What follows is an excerpt from a Friday night lay-led service I led at Congregation Betenu on 11Oct96.

Chanting Torah

The Rabbi usually talks about a Jewish custom at this point in the service, and I'd like to tell you about a Jewish custom that is becoming nearer and dearer to my heart, chanting Torah, which I plan to do in a while. A long, long time ago, most people were unable to read and reading material was scarce; this was before the Gideon Bible could be found in any motel room! So the educated person was expected to memorize the Torah in case there wasn't a copy around. The easiest way to do so was to give it a tune. This is how you learned the alphabet, right? Some orthodox guys I know start humming when they try to recall a particular passage, so I guess the technique still works; I suppose I almost have the sections I've been chanting recently memorized too. Now why do we do it when we're together? Back in the Babylonian days, there were a few generations who had to go without religious school, and knowledge of Torah and law became scarce. Our leaders set up public Torah readings as a way to let everybody refamiliarize themselves with Torah, for all its legal, historic, poetic, ethical and allegoric value. It is, in a way, a nice liberal arts education in one neat, sacred package.
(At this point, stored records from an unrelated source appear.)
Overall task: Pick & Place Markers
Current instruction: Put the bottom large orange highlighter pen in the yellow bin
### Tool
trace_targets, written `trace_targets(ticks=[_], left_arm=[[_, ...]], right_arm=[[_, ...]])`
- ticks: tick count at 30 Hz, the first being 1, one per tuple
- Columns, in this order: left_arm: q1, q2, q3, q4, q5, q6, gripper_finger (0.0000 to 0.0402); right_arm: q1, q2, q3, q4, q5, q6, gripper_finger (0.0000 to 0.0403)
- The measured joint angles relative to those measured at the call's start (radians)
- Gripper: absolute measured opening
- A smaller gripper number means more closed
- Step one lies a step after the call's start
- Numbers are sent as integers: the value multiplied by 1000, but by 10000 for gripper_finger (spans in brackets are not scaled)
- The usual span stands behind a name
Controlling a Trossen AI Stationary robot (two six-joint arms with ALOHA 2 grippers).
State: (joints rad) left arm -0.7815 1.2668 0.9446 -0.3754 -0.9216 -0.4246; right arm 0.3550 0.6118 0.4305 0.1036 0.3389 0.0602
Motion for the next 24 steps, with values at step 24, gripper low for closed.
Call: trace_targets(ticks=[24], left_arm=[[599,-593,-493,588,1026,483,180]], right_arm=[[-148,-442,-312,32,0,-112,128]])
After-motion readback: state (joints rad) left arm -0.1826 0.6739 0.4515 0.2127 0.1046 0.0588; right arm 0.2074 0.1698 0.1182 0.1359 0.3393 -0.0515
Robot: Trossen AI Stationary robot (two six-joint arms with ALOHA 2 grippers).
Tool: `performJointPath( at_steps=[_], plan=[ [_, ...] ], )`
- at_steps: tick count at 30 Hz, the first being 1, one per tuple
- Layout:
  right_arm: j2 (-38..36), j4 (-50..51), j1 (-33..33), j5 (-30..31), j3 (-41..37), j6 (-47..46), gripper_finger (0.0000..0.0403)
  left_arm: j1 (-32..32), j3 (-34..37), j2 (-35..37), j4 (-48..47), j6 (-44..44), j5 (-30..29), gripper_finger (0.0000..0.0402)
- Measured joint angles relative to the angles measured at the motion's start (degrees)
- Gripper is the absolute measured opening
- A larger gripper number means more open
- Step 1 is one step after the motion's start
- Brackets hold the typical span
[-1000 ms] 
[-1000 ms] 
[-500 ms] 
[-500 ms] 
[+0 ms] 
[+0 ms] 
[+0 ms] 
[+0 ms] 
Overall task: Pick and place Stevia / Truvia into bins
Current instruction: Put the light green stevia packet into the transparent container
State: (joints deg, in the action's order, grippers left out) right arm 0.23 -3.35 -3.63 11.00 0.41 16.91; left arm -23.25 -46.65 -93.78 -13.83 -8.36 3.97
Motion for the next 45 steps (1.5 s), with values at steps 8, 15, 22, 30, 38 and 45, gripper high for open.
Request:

The object of our chanting Torah is to give our community the chance to hear it, to appreciate its beauty and its lessons. In that spirit, tonight I will chant so you can hear the beauty of the Hebrew and I will read you the English so you can understand it as a starting point of the discussion, because that's the most important use of the Torah in this generation. I should also note that the tune I use is different from that most often used here. In addition to the consonants written on the scrolls and the vowels and punctuation omitted from the scrolls, the Torah has musical (or cantillation) marks, called tropes, which are also omitted from the scrolls. It's all those omissions that cause me to have almost memorized this section.

The tropes are a very early system for representing music. They usually occur one per word, so they each represent more than one musical note. Just like the words, the tropes are best viewed in phrases. There are standard tunes for each trope phrase. But just as Hebrew pronunciations varied as Jews spread out across the world, so did the musical phrases vary, but even more diversely. In addition to regional variation, there are different tunes for the same trope phrase for different holidays and different portions of the bible. It is so diversified that I think of them like fonts in relation to the text. So long as the tunes are self-consistant and the text is clear, that's the important thing. Out of necessity I've developed my own cantillation as a hybrid of a Torah reading book from United Synagogue and a cantillation sheet from Temple Beth El because they were different, and neither included all the phrases I needed. So while I claim no pedigree to "Doug trope", I hope you find it clear and suitably beautiful to do justice to our amazing Torah.